Top of EXERCISE INPUTS

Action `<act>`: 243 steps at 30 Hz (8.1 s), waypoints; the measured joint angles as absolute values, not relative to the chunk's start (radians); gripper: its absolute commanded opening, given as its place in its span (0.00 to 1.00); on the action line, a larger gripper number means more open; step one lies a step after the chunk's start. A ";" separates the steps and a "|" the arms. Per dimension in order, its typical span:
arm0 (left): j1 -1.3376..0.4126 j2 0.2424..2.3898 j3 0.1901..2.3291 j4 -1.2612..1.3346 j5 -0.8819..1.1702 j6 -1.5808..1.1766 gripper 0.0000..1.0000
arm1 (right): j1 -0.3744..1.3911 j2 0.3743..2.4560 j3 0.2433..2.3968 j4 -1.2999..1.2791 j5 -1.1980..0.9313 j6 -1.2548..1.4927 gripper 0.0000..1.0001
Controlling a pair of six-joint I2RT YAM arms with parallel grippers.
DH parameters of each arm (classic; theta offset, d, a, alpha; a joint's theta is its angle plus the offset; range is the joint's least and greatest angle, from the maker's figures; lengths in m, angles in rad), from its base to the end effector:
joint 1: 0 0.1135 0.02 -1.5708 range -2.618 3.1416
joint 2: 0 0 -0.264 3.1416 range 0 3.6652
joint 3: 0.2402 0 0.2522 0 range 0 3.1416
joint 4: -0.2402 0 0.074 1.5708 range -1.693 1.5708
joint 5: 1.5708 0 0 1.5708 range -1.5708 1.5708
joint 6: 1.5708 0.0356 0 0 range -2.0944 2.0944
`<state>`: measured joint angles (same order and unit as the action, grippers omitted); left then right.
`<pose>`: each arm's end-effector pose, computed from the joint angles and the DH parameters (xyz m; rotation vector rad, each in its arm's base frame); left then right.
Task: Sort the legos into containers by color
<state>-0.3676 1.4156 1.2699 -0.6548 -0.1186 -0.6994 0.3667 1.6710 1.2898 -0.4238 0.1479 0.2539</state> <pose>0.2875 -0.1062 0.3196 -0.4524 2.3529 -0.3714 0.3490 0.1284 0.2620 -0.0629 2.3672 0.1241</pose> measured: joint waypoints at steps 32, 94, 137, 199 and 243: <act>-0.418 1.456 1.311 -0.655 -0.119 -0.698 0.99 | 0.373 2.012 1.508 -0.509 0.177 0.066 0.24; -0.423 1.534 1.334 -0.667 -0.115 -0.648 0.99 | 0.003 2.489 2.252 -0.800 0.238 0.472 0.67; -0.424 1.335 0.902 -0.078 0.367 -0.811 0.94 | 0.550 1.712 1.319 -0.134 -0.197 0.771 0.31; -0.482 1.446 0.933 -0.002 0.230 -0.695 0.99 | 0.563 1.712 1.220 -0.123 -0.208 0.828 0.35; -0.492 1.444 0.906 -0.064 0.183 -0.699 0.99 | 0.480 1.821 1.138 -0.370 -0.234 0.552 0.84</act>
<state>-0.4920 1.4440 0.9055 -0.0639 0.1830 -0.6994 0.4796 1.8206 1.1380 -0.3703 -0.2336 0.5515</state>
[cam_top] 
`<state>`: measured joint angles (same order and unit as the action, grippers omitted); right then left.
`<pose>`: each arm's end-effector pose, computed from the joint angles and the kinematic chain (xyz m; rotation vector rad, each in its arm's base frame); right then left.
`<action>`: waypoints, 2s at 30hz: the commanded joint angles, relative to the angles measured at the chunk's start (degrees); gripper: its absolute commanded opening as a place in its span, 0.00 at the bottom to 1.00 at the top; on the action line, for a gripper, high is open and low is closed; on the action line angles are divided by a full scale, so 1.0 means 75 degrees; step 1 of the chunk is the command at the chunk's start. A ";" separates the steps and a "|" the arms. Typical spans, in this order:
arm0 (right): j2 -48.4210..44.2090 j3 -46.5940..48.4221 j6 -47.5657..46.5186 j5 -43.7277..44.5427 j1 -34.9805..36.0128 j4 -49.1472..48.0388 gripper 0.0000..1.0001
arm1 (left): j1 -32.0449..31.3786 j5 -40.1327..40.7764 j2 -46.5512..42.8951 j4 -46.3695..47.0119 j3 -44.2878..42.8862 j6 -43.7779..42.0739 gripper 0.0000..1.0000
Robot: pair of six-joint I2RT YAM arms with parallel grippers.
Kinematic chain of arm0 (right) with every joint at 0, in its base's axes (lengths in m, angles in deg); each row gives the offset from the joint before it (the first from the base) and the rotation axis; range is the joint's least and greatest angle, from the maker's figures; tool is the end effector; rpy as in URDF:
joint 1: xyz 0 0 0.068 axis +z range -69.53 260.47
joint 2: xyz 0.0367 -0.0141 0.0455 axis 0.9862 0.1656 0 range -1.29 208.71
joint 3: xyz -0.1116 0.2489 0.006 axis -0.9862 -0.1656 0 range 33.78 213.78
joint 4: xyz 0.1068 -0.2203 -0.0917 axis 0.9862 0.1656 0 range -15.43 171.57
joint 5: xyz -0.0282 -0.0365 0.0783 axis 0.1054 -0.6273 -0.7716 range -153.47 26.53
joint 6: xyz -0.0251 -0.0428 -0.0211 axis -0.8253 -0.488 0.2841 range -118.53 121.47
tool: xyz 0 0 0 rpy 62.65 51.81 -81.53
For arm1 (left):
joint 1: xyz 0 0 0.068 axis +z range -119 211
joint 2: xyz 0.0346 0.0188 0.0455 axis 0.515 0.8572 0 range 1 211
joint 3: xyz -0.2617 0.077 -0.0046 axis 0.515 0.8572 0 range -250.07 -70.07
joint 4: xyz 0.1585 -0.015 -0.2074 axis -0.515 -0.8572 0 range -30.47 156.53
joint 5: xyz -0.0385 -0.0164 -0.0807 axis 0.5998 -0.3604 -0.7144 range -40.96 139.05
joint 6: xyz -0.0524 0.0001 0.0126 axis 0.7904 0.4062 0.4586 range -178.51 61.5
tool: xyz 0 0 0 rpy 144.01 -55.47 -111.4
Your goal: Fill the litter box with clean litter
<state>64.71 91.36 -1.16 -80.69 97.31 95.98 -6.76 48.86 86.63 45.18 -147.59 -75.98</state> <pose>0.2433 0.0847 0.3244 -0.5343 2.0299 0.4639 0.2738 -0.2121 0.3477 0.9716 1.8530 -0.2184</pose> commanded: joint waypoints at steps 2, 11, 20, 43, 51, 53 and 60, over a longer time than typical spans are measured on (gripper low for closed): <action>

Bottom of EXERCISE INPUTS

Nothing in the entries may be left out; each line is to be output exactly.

OUTPUT:
Action `<act>`: 243 steps at 30 Hz (8.1 s), waypoints; the measured joint angles as absolute values, not relative to the chunk's start (radians); gripper: its absolute commanded opening, given as its place in its span (0.00 to 1.00); on the action line, a larger gripper number means more open; step one lies a step after the chunk's start. A ";" separates the steps and a "|" the arms. Per dimension in order, its typical span:
arm0 (left): j1 -1.3376..0.4126 j2 0.2424..2.3898 j3 0.1901..2.3291 j4 -1.2612..1.3346 j5 -0.8819..1.1702 j6 -1.5808..1.1766 gripper 0.0000..1.0000
arm1 (right): j1 -0.3744..1.3911 j2 0.3743..2.4560 j3 0.2433..2.3968 j4 -1.2999..1.2791 j5 -1.1980..0.9313 j6 -1.2548..1.4927 gripper 0.0000..1.0001
Controlling a pair of six-joint I2RT YAM arms with parallel grippers.
DH parameters of each arm (classic; theta offset, d, a, alpha; a joint's theta is its angle plus the offset; range is the joint's least and greatest angle, from the maker's figures; lengths in m, angles in rad), from its base to the end effector:
joint 1: 0 0.1135 0.02 -1.5708 range -2.618 3.1416
joint 2: 0 0 -0.264 3.1416 range 0 3.6652
joint 3: 0.2402 0 0.2522 0 range 0 3.1416
joint 4: -0.2402 0 0.074 1.5708 range -1.693 1.5708
joint 5: 1.5708 0 0 1.5708 range -1.5708 1.5708
joint 6: 1.5708 0.0356 0 0 range -2.0944 2.0944
`<state>`: measured joint angles (same order and unit as the action, grippers omitted); left then right.
`<pose>`: each arm's end-effector pose, computed from the joint angles and the DH parameters (xyz m; rotation vector rad, each in its arm's base frame); left then right.
Task: Sort the legos into containers by color
<state>-0.3676 1.4156 1.2699 -0.6548 -0.1186 -0.6994 0.3667 1.6710 1.2898 -0.4238 0.1479 0.2539</state> <pose>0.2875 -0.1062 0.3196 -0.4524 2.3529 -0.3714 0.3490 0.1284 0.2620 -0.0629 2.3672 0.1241</pose> measured: joint waypoints at steps 32, 94, 137, 199 and 243: <act>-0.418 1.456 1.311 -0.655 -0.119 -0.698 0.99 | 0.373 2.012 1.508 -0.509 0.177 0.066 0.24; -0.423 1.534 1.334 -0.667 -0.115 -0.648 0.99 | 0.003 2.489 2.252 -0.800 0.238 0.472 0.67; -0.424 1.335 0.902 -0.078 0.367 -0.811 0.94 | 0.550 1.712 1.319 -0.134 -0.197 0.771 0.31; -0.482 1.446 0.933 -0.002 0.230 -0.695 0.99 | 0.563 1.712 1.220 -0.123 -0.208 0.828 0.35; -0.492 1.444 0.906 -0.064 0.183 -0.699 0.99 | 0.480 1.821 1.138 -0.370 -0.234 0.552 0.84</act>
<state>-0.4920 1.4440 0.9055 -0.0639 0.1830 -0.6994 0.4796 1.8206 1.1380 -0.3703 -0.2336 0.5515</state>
[cam_top] 
`<state>`: measured joint angles (same order and unit as the action, grippers omitted); right then left.
`<pose>`: each arm's end-effector pose, computed from the joint angles and the kinematic chain (xyz m; rotation vector rad, each in its arm's base frame); right then left.
`<action>`: waypoints, 2s at 30hz: the commanded joint angles, relative to the angles measured at the chunk's start (degrees); gripper: its absolute commanded opening as a place in its span, 0.00 at the bottom to 1.00 at the top; on the action line, for a gripper, high is open and low is closed; on the action line angles are divided by a full scale, so 1.0 means 75 degrees; step 1 of the chunk is the command at the chunk's start. A ";" separates the steps and a "|" the arms. Typical spans, in this order:
arm0 (right): j2 -48.4210..44.2090 j3 -46.5940..48.4221 j6 -47.5657..46.5186 j5 -43.7277..44.5427 j1 -34.9805..36.0128 j4 -49.1472..48.0388 gripper 0.0000..1.0001
arm1 (left): j1 -32.0449..31.3786 j5 -40.1327..40.7764 j2 -46.5512..42.8951 j4 -46.3695..47.0119 j3 -44.2878..42.8862 j6 -43.7779..42.0739 gripper 0.0000..1.0000
Robot: pair of six-joint I2RT YAM arms with parallel grippers.
Kinematic chain of arm0 (right) with every joint at 0, in its base's axes (lengths in m, angles in deg); each row gives the offset from the joint before it (the first from the base) and the rotation axis; range is the joint's least and greatest angle, from the maker's figures; tool is the end effector; rpy as in URDF:
joint 1: xyz 0 0 0.068 axis +z range -69.53 260.47
joint 2: xyz 0.0367 -0.0141 0.0455 axis 0.9862 0.1656 0 range -1.29 208.71
joint 3: xyz -0.1116 0.2489 0.006 axis -0.9862 -0.1656 0 range 33.78 213.78
joint 4: xyz 0.1068 -0.2203 -0.0917 axis 0.9862 0.1656 0 range -15.43 171.57
joint 5: xyz -0.0282 -0.0365 0.0783 axis 0.1054 -0.6273 -0.7716 range -153.47 26.53
joint 6: xyz -0.0251 -0.0428 -0.0211 axis -0.8253 -0.488 0.2841 range -118.53 121.47
tool: xyz 0 0 0 rpy 62.65 51.81 -81.53
For arm1 (left):
joint 1: xyz 0 0 0.068 axis +z range -119 211
joint 2: xyz 0.0346 0.0188 0.0455 axis 0.515 0.8572 0 range 1 211
joint 3: xyz -0.2617 0.077 -0.0046 axis 0.515 0.8572 0 range -250.07 -70.07
joint 4: xyz 0.1585 -0.015 -0.2074 axis -0.515 -0.8572 0 range -30.47 156.53
joint 5: xyz -0.0385 -0.0164 -0.0807 axis 0.5998 -0.3604 -0.7144 range -40.96 139.05
joint 6: xyz -0.0524 0.0001 0.0126 axis 0.7904 0.4062 0.4586 range -178.51 61.5
tool: xyz 0 0 0 rpy 144.01 -55.47 -111.4
Your goal: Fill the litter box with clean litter
<state>64.71 91.36 -1.16 -80.69 97.31 95.98 -6.76 48.86 86.63 45.18 -147.59 -75.98</state> <pose>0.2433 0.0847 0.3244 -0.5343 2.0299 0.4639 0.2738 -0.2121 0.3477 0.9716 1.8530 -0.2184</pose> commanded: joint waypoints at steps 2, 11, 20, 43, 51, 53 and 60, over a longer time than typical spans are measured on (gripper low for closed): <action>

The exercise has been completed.